Information shown: Begin
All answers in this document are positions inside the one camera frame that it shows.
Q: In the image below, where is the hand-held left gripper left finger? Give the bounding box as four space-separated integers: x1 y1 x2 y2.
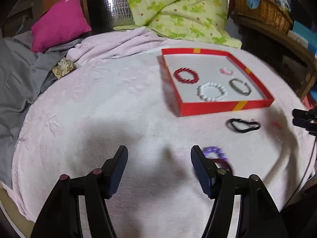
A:
30 145 129 238

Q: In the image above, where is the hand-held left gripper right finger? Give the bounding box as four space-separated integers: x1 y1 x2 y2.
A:
190 145 289 238

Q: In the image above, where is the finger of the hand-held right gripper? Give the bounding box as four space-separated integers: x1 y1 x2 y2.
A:
292 118 317 136
292 108 317 120

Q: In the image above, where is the dark red bangle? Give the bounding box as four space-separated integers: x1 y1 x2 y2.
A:
210 157 233 175

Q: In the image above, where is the purple bead bracelet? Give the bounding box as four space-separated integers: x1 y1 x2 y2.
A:
202 146 227 164

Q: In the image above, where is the black hair tie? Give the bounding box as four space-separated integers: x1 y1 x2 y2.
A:
226 118 260 132

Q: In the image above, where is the red shallow cardboard box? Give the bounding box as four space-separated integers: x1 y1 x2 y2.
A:
161 48 275 117

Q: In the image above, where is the wooden shelf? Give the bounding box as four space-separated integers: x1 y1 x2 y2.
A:
231 13 317 100

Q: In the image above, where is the pale pink blanket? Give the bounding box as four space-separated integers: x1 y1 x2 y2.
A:
1 27 317 238

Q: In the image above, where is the silver bangle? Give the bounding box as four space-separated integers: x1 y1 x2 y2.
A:
229 78 251 96

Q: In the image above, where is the teal box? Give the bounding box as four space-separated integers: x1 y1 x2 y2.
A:
292 21 317 55

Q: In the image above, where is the wicker basket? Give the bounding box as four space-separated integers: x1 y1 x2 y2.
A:
233 0 294 34

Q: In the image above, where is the beige patterned pouch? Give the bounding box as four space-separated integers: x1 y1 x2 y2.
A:
52 57 77 80

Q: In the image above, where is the grey cloth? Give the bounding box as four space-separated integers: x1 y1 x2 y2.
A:
0 31 85 189

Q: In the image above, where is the magenta pillow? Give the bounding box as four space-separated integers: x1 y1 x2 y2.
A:
31 0 93 54

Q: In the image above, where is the green floral quilt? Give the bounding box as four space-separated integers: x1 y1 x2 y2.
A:
113 0 243 49

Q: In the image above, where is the silver foil mat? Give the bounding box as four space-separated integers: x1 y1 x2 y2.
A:
100 0 135 30

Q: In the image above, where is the woven storage drawer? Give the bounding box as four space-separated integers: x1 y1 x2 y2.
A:
2 9 33 38

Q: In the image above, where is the white bead bracelet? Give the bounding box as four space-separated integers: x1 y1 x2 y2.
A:
196 82 228 103

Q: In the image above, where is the red bead bracelet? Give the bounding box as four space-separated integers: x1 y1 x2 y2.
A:
173 67 199 84
Information shown: End
▸ Prompt
Lines with the word "hand" in them should be copied from the preceding records.

▸ Result below
Q: In the image below, where is the hand-held left gripper left finger? Give the bounding box as four space-separated integers: x1 y1 x2 y2.
Q: In the image above, where is the hand-held left gripper right finger? Give the bounding box as four space-separated integers: x1 y1 x2 y2.
Q: In the image above, where is the finger of the hand-held right gripper? Give the bounding box as four space-separated integers: x1 y1 x2 y2.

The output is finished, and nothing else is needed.